Exercise instructions ▸
The lines you return should be those containing the string "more", taken from the data below.

[Collection entries]
/---
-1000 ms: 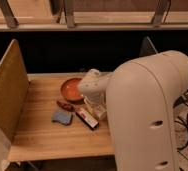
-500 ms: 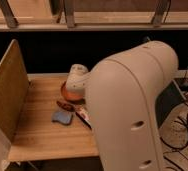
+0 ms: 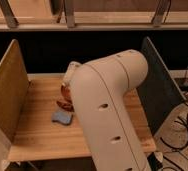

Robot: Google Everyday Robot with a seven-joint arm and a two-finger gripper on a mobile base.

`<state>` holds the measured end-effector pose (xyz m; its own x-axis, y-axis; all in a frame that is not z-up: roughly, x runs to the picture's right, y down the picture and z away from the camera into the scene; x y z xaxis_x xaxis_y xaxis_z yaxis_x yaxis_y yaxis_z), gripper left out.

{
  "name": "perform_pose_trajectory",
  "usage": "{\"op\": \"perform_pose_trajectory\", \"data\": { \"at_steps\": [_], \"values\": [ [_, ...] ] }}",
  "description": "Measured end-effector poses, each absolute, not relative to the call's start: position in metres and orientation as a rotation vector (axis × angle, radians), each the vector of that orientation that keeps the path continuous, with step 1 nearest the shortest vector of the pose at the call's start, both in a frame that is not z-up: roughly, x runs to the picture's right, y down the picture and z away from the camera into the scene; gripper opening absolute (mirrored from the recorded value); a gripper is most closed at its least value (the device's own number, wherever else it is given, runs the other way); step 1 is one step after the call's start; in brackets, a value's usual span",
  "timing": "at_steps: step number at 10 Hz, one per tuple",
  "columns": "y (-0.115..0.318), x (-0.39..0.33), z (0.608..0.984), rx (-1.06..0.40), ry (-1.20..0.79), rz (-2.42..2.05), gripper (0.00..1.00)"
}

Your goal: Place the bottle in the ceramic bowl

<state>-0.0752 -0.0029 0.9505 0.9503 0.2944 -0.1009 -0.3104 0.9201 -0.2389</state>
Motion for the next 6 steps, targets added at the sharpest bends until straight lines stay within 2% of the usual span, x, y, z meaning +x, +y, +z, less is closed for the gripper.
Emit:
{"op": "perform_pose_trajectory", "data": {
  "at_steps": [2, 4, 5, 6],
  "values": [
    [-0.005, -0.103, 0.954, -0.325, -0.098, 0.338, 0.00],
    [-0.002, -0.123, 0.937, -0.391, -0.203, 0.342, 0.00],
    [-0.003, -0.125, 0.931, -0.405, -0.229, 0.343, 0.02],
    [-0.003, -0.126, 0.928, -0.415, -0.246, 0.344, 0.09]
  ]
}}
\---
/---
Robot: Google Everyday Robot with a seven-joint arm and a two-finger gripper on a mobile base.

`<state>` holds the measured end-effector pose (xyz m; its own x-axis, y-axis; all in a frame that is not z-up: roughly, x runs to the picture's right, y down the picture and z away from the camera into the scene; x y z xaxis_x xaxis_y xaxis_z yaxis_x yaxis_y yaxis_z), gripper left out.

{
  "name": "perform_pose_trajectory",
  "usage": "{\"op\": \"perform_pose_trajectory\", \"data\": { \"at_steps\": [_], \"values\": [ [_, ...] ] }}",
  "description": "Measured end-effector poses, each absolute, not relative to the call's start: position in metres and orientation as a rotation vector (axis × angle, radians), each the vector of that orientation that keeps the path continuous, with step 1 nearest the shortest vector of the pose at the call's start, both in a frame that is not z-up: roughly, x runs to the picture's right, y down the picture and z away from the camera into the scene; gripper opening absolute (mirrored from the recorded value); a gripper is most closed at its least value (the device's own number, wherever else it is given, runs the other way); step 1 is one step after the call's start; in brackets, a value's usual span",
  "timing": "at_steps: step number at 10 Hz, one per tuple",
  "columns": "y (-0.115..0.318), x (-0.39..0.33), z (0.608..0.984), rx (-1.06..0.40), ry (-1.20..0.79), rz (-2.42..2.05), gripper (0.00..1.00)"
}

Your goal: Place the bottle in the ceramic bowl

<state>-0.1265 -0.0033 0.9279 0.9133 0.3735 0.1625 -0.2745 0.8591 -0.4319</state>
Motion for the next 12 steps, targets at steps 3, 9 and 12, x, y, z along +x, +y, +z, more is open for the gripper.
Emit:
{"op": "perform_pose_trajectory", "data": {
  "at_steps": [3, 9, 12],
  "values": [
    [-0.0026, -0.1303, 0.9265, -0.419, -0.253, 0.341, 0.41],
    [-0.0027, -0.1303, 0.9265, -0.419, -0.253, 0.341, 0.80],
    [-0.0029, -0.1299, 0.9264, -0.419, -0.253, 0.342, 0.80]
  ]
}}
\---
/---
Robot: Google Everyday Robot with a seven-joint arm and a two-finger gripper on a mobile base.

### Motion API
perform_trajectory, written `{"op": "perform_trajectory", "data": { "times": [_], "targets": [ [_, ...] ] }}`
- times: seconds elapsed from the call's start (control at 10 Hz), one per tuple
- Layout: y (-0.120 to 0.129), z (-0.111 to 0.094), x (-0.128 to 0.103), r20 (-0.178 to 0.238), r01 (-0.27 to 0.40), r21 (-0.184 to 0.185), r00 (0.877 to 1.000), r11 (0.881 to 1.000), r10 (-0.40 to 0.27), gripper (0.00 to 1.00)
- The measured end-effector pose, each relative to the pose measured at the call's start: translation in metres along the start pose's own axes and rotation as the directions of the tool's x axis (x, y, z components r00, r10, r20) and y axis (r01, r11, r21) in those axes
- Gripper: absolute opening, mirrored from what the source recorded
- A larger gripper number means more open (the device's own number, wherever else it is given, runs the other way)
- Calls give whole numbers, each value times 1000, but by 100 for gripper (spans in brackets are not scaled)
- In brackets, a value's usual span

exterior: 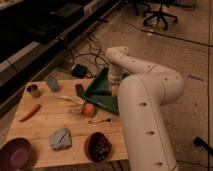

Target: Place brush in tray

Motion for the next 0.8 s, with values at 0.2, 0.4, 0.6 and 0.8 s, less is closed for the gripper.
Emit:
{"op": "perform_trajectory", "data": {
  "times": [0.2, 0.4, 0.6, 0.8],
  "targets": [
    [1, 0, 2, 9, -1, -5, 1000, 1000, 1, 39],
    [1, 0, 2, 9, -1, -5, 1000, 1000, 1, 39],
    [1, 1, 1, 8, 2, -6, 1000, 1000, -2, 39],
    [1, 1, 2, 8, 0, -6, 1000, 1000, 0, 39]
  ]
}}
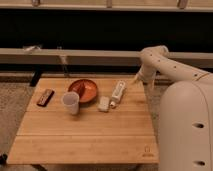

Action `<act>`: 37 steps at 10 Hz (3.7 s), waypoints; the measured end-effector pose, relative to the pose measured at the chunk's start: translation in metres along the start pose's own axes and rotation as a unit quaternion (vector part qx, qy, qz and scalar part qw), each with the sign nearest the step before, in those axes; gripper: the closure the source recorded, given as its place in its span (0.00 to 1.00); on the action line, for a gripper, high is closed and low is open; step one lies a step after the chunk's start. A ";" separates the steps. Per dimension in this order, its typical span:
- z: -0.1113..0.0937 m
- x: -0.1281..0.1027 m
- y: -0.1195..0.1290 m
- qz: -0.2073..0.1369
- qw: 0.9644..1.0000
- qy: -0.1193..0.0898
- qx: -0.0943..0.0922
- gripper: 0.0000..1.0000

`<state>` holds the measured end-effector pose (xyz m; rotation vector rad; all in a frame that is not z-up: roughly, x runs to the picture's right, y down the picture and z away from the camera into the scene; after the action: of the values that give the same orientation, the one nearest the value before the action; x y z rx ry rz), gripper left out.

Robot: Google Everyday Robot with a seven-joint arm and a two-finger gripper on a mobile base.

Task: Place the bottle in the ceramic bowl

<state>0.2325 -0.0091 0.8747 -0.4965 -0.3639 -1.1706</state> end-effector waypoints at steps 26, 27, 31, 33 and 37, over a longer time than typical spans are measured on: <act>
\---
Task answer ▸
Motion for the next 12 steps, targets at steps 3, 9 and 12, x, y, z along +x, +y, +z, more is open for the gripper.
- A larger gripper number means more open (the device's own number, wherever else it is given, runs the other way)

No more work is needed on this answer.